● WORK TASK: For each line of the data below that holds "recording", copy the line.

● Items from a dataset:
──────────

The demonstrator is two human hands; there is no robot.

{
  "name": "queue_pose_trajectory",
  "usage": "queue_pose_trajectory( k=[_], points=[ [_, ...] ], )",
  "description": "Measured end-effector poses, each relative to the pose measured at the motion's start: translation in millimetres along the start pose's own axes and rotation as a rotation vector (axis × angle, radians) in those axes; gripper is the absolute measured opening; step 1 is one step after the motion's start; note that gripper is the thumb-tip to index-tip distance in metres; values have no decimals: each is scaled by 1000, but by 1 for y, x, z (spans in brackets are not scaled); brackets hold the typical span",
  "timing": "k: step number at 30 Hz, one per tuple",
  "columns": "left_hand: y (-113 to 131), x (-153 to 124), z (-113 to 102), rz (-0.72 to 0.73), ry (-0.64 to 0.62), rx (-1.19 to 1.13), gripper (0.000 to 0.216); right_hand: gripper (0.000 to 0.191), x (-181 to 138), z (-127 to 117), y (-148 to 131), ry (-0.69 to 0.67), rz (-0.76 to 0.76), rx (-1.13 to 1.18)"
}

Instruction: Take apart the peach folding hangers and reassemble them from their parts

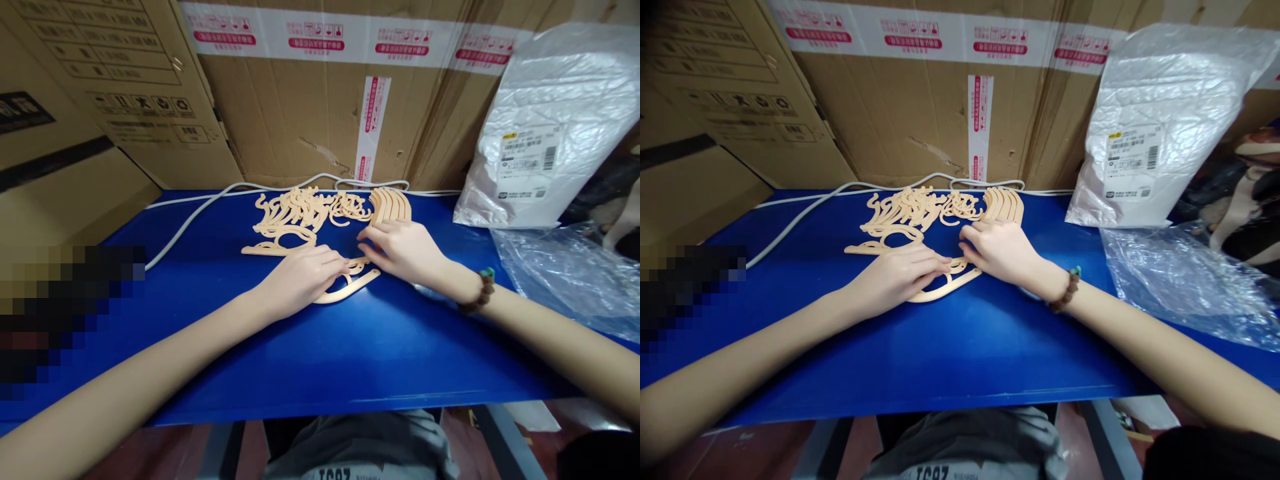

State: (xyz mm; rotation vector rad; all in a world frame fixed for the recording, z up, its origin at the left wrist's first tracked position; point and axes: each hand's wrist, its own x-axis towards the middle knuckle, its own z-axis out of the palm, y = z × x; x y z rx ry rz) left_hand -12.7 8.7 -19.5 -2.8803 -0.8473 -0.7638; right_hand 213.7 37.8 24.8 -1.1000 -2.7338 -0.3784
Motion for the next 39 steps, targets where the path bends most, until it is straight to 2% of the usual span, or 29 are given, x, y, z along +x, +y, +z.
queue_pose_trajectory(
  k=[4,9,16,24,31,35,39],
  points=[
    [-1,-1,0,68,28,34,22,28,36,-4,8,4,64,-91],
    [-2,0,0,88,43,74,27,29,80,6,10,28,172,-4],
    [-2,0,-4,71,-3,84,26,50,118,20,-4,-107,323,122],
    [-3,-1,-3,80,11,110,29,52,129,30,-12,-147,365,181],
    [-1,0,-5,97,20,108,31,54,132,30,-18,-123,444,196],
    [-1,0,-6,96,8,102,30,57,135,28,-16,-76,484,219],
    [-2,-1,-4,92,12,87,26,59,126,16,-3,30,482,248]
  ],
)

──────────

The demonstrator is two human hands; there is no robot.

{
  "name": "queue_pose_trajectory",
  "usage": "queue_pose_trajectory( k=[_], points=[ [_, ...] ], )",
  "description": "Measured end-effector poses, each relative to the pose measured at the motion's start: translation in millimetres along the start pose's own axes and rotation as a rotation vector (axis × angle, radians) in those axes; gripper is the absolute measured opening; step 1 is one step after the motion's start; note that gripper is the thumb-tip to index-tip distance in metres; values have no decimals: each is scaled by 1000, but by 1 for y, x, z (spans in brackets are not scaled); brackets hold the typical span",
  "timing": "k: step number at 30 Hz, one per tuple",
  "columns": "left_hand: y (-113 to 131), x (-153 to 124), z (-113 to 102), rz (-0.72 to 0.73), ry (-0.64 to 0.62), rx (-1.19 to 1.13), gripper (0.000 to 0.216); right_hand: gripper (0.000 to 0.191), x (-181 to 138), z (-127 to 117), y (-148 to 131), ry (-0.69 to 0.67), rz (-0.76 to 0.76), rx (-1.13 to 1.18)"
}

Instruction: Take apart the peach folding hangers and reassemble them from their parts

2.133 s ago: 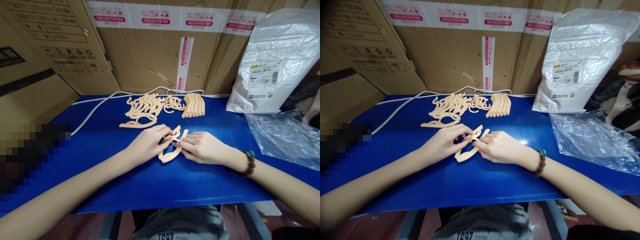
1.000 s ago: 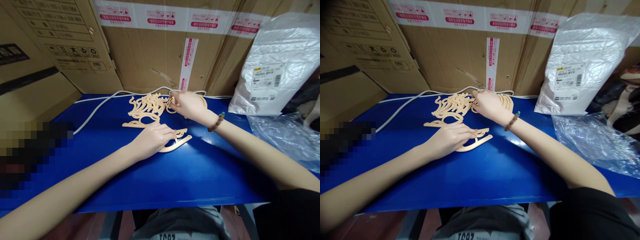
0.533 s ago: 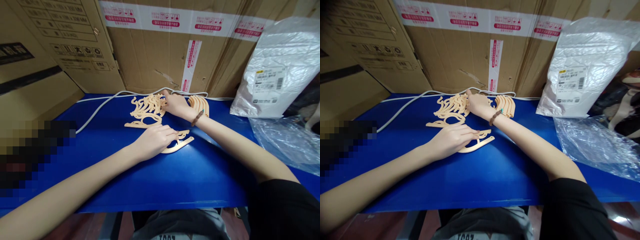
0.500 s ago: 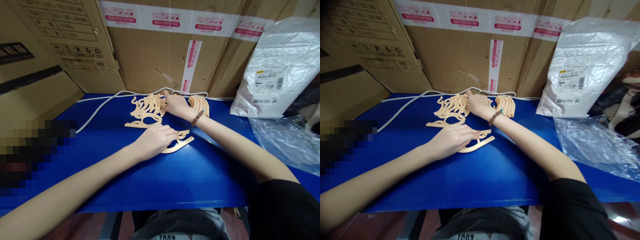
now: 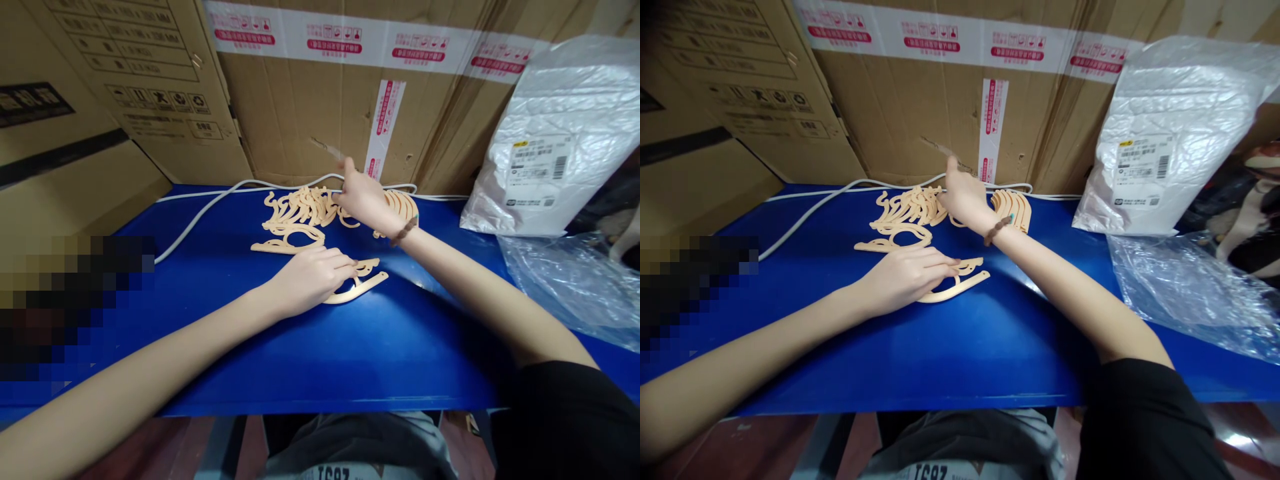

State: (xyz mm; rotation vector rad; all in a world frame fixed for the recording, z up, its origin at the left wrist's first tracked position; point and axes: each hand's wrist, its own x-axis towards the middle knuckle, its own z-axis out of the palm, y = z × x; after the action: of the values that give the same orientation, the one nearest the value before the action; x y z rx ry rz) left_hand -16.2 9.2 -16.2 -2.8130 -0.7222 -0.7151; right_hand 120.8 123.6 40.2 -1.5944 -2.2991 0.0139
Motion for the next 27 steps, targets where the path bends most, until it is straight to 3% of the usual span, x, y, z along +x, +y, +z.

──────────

● ANSWER SECTION:
State: (xyz mm; rotation vector rad; all in a world frame fixed for the recording, z up, its origin at the left wrist's first tracked position; point and axes: each hand's wrist, its own x-axis towards the middle knuckle, its own z-axis out of the palm, y = z × x; x y z rx ry rz) left_hand -12.7 8.7 -19.5 -2.8803 -0.8473 -0.7638; right_hand 213.7 37.8 24.8 -1.1000 -2.7338 -0.3784
State: (xyz mm; rotation vector rad; all in a world frame fixed for the recording, z up, its origin at the left wrist's first tracked position; point and axes: each hand's wrist, its own x-axis towards the middle knuckle, its own z-axis out of the palm, y = z × x; after the action: of the values that give the same orientation, the one nearest the value before the action; x y z rx ry rz) left_hand -16.2 9.2 -16.2 -2.8130 -0.7222 -0.7151; right_hand 120.8 123.6 40.2 -1.5944 -2.2991 0.0139

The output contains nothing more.